More reprehensible than dealing drugs, or under aged drinking?
You think that underaged drinking is more reprehensible than aborting a fetus because you don't like the gender?
No. Which is exactly my point.
If you walk up to a store clerk with a case of beer and tell the clerk "Some kids in the parking lot asked me to buy this for them", and the clerk sells the beer to you anyway, said clerk is subject to legal action.
If you walk up to an abortion doctor and tell him "I want to get an abortion if my fetus is a girl", and the doctor performs the abortion for you anyway, he is subject to no legal action at all.
If one really is more reprehensible than the other, then why is it ok to place such a burden on the involved professional in one case, but not in the other? Remember, I'm responding to the argument that we shouldn't do this because it's somehow impractical to implement or we can't determine what the doctor knows about the motives for the abortion. I think that's a BS response though. We do this in many other cases.
Is anyone seriously arguing that a store clerk should be more capable of determining the motivation of someone buying beer than a doctor determining the motivation of a woman seeking an abortion? Cause that's pretty darn silly.
Quote:
You're talking about definitive actions, not internal motives. One is easy to observe and prove; the other is not.
I'm using cases that are more or less identical to the proposed laws. If a doctor knowingly performs an abortion in which the gender was a determining factor, then he can be held legally responsible. How is that any different than a store clerk who knows someone's going to provide the beer he sells to a minor? Or a landlord who knowingly continues to rent his property to someone distributing drugs? Or a gun store clerk knowingly selling a gun to someone planning to kill someone else.

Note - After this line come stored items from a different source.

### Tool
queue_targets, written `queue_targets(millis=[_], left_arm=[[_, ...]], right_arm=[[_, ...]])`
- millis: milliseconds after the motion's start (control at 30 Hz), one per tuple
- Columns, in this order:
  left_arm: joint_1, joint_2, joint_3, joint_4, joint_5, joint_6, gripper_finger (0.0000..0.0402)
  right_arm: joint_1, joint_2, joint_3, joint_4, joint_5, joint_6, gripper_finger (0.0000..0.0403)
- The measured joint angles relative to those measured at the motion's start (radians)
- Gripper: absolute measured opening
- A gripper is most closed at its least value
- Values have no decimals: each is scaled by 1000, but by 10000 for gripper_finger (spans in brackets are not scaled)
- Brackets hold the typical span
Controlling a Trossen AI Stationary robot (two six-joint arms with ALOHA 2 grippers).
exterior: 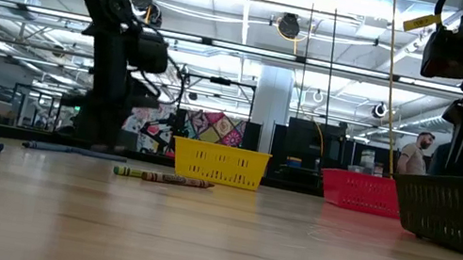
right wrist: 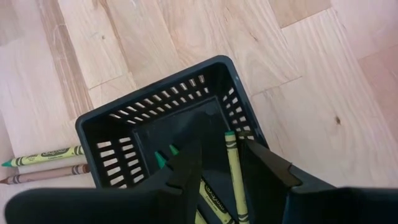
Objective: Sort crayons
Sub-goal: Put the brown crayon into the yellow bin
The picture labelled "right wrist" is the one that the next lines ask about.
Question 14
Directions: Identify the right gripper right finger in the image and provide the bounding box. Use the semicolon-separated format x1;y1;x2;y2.
243;139;304;191

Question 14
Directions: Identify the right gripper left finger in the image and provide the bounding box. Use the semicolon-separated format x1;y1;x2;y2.
136;138;203;191

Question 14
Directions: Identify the green crayon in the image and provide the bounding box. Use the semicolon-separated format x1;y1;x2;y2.
169;144;237;224
1;145;85;169
154;151;208;224
224;130;251;224

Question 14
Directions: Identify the brown crayon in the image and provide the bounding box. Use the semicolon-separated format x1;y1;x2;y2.
0;164;91;185

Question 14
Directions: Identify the black plastic basket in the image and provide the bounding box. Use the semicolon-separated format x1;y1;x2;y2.
75;55;270;190

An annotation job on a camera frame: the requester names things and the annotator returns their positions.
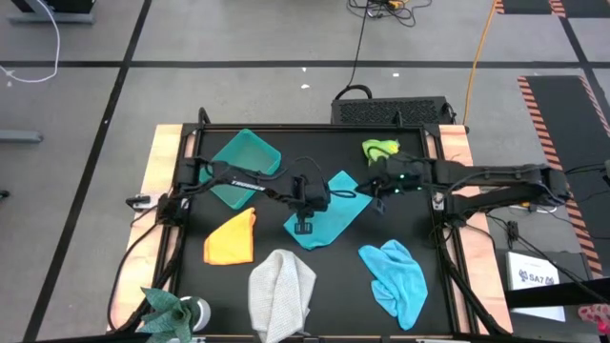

We can toss our hands up and say "They can't possibly know what someone else is going to do or why", but that's not the point. If they can't know, then the law doesn't affect them. It's designed to make it so that if someone walks into a liquor store and says "sell me some beer so I can provide it for those kids", or walks into a gun store and says "sell me a gun so I can kill my boss", or walks into an clinic and says "give me an abortion because I don't want a girl", the law will compel the person providing the good or service to refuse it.